Now of course these people can’t openly cheer for Putin, because that would constitute outright treason, but they can test treason’s perimeter fence and probe it for weaknesses. I don’t quite think they want war with Russia; Russia ain’t Iraq. And obviously I don’t believe that if it came to that they’d be against their own country.
But that said, they are certainly undermining the commander in chief at a pivotal moment—not merely protesting his policies, but denouncing his character.
And don’t we suspect that they’re doing this because there’s a little part of them that wants a full-blown crisis? Of course there is. A crisis would vindicate them. A crisis would make the neocons—at risk of being flushed down history’s toilet by Rand Paul, who’s suddenly being called “front runner” by more and more people—relevant inside the Republican Party again.
For the neocons to blame Obama for the actions of a madman, with adjectives meant to communicate to the world that he can be steamrolled, is close to anti-American.
What good would a settlement do them? Putin keeping the Crimea and stopping there, and that being the end of it? Why, they’d be reduced to carrying on about the Crimea as if it mattered to the United States one way or the other who ran it. Settlements are so kiss-your-sister. Settlements are for… community organizers.
No, they thirst for crisis. They can attribute it to Obama’s “weakness.” They can work in some shots at Hillary Clinton and try to hang it around her neck, since the Benghazi noose has shown an infuriating habit of slipping loose. And they can say to America, “See? You need us.”
The reality is that America needs their advice like it needs John Travolta’s pronunciation guide. I don’t think it’s much of a stretch to say that if President Romney were in the Oval Office and John Bolton at Foggy Bottom and all the Doug Feiths and Randy Scheunemanns and ex-deputies to Rumsfeld and Wolfie filling all the key positions, the situation would be far worse than it is. Romney would have spent the last year goading Putin. We’d already have been at a boiling point over Syria—whereas under Obama, at least Russia agreed on paper that Bashar al-Assad should turn over his stock of chemical weapons. A NATO membership card for Georgia would have been in the works, if not already chiseled, and an expanded and souped-up missile-defense shield in Eastern Europe would have been announced. Basically, everything the United States could do to play right into every one of Putin’s lurid, paranoid fantasies about America’s true aims in the world (i.e., crush Russia), the Romney administration would have done, almost undoubtedly leading him to have behaved more obstreperously than he already has, and at an earlier point.

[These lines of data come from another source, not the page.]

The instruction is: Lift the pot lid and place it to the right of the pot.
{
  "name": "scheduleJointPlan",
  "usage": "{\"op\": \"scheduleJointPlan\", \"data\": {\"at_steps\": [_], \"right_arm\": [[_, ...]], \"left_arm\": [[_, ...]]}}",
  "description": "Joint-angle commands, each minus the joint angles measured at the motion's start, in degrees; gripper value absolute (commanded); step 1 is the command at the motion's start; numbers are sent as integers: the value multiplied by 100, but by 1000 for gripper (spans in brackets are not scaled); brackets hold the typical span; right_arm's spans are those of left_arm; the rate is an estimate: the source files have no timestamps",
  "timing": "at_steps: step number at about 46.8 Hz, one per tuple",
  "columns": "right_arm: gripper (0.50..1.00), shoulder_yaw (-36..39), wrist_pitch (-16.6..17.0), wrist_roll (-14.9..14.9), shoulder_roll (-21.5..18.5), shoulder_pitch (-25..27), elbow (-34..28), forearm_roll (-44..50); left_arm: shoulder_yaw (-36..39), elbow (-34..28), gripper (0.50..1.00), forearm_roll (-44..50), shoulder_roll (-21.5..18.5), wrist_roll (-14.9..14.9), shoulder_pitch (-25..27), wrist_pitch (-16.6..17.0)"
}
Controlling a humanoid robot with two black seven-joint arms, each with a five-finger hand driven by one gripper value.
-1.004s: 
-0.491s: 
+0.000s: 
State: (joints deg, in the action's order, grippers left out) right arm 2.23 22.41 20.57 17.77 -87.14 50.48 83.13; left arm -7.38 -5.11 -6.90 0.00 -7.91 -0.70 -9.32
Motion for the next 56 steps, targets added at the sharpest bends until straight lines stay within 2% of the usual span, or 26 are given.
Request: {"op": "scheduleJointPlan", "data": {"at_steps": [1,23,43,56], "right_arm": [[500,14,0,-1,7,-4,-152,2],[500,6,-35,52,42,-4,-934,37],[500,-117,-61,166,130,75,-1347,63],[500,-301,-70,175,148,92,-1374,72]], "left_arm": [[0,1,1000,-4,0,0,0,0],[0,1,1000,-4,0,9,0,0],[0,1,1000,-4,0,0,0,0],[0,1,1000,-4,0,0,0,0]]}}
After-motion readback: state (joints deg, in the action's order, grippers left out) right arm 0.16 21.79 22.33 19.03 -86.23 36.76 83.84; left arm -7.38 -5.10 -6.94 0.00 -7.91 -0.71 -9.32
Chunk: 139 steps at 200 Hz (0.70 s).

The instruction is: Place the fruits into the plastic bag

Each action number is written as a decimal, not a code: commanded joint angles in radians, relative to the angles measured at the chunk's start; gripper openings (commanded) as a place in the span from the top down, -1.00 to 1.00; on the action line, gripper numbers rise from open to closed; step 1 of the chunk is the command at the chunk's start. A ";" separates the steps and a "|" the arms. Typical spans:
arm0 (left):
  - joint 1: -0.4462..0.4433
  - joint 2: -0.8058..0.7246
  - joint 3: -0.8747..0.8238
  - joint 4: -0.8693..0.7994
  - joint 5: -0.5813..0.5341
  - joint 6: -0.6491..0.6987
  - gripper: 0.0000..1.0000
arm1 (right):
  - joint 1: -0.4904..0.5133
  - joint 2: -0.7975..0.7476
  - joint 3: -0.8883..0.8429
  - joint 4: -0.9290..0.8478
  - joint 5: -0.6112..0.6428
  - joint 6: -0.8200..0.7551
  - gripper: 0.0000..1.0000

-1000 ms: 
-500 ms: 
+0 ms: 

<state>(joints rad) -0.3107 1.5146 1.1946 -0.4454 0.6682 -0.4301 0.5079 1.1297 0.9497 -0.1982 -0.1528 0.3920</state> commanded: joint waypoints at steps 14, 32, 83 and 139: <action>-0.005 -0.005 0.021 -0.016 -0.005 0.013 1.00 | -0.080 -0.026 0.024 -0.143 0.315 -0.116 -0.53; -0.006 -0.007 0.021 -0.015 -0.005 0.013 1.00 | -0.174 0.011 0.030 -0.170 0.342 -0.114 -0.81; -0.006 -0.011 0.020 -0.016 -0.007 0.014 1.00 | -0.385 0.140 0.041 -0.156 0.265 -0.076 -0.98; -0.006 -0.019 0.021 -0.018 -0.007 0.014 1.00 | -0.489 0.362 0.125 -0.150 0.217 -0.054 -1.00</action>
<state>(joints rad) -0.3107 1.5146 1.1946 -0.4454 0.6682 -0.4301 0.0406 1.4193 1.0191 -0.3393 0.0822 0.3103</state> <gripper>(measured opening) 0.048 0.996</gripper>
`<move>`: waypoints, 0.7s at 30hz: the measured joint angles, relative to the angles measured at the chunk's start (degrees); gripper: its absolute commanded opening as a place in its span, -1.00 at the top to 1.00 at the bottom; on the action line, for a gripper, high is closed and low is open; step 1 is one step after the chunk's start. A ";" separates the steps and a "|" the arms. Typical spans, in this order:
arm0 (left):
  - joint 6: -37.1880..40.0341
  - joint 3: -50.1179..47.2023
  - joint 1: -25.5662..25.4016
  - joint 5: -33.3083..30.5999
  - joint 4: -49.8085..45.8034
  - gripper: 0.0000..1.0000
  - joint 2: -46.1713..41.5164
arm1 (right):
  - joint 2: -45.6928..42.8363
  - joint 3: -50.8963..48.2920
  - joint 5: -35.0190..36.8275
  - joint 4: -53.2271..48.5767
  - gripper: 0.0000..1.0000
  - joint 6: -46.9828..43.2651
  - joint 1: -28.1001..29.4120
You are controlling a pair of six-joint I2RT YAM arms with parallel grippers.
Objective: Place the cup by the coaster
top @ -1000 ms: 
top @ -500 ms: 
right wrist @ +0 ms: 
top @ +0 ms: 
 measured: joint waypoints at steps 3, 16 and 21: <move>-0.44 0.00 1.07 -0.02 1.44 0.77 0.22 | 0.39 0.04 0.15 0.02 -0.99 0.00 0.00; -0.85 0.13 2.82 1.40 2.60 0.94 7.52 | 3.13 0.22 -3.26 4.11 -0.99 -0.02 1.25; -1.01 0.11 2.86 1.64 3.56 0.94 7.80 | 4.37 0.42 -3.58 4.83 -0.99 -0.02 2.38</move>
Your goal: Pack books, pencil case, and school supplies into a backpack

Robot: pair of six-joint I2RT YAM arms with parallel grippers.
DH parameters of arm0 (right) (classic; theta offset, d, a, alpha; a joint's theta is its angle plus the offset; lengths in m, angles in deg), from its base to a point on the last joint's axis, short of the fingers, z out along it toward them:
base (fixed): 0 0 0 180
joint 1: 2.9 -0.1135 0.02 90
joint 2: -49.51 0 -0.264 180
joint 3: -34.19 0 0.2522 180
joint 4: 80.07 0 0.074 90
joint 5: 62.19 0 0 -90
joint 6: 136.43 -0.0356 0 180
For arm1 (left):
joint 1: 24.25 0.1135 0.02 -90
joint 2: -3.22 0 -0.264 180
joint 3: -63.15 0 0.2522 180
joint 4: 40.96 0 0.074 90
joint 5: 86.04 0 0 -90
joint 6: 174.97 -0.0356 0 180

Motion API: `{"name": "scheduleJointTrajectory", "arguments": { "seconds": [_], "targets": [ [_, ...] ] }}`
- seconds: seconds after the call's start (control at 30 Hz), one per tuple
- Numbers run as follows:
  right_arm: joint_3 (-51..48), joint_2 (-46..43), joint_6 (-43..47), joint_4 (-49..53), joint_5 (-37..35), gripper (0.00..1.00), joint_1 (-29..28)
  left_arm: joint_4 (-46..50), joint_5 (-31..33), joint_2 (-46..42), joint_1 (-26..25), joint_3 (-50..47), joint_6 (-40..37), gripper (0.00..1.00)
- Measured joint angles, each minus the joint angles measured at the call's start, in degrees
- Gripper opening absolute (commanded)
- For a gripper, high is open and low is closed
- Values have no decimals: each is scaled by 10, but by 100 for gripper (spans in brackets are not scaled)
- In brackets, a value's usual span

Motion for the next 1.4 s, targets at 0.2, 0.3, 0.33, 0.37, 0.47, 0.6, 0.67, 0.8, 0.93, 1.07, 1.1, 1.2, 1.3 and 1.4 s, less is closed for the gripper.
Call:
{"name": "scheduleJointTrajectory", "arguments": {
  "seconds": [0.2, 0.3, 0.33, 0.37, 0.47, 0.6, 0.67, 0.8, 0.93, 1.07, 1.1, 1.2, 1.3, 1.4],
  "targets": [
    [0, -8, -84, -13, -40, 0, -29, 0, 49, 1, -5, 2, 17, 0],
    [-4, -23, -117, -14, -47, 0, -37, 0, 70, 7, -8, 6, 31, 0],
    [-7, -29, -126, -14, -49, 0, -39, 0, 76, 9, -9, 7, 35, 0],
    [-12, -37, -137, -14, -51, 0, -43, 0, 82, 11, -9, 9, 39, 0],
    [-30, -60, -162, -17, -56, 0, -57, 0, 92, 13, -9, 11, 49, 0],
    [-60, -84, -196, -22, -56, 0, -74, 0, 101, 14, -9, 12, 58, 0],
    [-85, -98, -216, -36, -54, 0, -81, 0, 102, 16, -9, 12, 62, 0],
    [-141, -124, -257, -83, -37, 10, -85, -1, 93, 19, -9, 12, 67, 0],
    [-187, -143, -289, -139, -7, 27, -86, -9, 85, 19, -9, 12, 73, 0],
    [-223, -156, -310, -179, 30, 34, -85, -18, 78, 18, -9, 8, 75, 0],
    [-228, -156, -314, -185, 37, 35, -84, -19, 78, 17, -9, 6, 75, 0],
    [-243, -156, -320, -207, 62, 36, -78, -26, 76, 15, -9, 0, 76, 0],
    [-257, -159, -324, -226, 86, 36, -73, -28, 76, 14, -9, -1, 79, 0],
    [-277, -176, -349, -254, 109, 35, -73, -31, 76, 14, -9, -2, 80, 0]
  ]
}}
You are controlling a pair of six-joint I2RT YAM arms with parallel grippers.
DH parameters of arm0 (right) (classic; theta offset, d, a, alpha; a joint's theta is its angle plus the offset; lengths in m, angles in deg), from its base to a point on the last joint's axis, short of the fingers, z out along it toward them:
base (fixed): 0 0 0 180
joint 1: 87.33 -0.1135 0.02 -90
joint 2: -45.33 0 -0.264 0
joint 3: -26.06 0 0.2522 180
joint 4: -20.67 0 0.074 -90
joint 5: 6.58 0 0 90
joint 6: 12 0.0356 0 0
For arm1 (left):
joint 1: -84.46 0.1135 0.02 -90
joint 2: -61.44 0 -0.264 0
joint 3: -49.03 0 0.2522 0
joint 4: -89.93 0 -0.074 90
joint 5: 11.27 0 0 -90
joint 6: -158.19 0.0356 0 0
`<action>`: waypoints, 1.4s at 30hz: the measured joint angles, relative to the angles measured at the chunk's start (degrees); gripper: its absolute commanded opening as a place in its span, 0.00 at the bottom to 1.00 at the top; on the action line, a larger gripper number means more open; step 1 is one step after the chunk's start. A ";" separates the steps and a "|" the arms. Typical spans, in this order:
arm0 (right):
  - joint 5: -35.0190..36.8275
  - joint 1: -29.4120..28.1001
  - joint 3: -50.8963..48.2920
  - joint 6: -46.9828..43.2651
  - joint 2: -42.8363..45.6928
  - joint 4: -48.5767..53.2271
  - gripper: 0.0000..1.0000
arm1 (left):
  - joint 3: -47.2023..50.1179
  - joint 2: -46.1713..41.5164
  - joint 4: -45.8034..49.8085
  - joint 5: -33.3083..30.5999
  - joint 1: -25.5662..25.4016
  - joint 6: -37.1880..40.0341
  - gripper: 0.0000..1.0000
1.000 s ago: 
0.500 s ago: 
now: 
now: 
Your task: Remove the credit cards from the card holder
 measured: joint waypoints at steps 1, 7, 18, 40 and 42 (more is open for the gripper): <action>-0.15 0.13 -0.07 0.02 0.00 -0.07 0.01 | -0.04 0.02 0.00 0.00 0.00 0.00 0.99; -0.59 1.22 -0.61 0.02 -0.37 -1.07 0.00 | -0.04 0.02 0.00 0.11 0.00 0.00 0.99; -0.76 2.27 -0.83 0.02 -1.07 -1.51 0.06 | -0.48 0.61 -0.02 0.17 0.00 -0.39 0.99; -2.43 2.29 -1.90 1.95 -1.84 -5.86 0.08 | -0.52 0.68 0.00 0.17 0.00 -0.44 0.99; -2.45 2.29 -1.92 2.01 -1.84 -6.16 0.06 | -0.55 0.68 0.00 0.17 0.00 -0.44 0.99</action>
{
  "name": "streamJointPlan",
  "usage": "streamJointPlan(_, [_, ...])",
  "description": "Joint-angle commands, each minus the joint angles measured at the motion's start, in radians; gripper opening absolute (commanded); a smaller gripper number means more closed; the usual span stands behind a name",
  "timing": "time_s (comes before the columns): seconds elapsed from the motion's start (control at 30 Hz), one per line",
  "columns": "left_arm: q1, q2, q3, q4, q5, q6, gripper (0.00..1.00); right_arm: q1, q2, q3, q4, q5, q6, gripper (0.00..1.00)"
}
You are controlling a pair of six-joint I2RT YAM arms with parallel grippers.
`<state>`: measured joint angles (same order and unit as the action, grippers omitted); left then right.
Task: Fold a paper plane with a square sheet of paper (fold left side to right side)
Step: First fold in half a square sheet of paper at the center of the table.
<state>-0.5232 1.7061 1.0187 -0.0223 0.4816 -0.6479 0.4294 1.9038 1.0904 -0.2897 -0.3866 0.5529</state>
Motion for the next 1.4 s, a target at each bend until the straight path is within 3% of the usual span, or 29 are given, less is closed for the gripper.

I’m not doing any dances over how the Obama administration has handled this situation (and why just $1 billion in aid? We should be matching Putin’s $15 billion). The European Union’s posture, it’s worth noting, has been far more abysmal than the administration’s, and it’s mattered far more too, since the Europe vs. Asia tension is at the heart of Putin’s concerns about Ukraine (read this excellent and concise rundown of the EU’s five huge errors in its recent dealings with the country). There’s blame to go around.
But most of the blame rests on the manly shoulders of the megalomaniac who is most responsible for creating this situation (and let’s remember to save some for Viktor Yanukovych, and even a little for Ukraine’s current government). For the neocons to blame Obama for the actions of a madman, incessantly using adjectives that are meant to communicate to the world that the president of the United States can be steamrolled, and possibly should be for his own good, is close to anti-American. But they can’t blame Putin. He’s their doppelganger, psychologically. He is them, and they are him. Woe betide the world if they ever do face each other.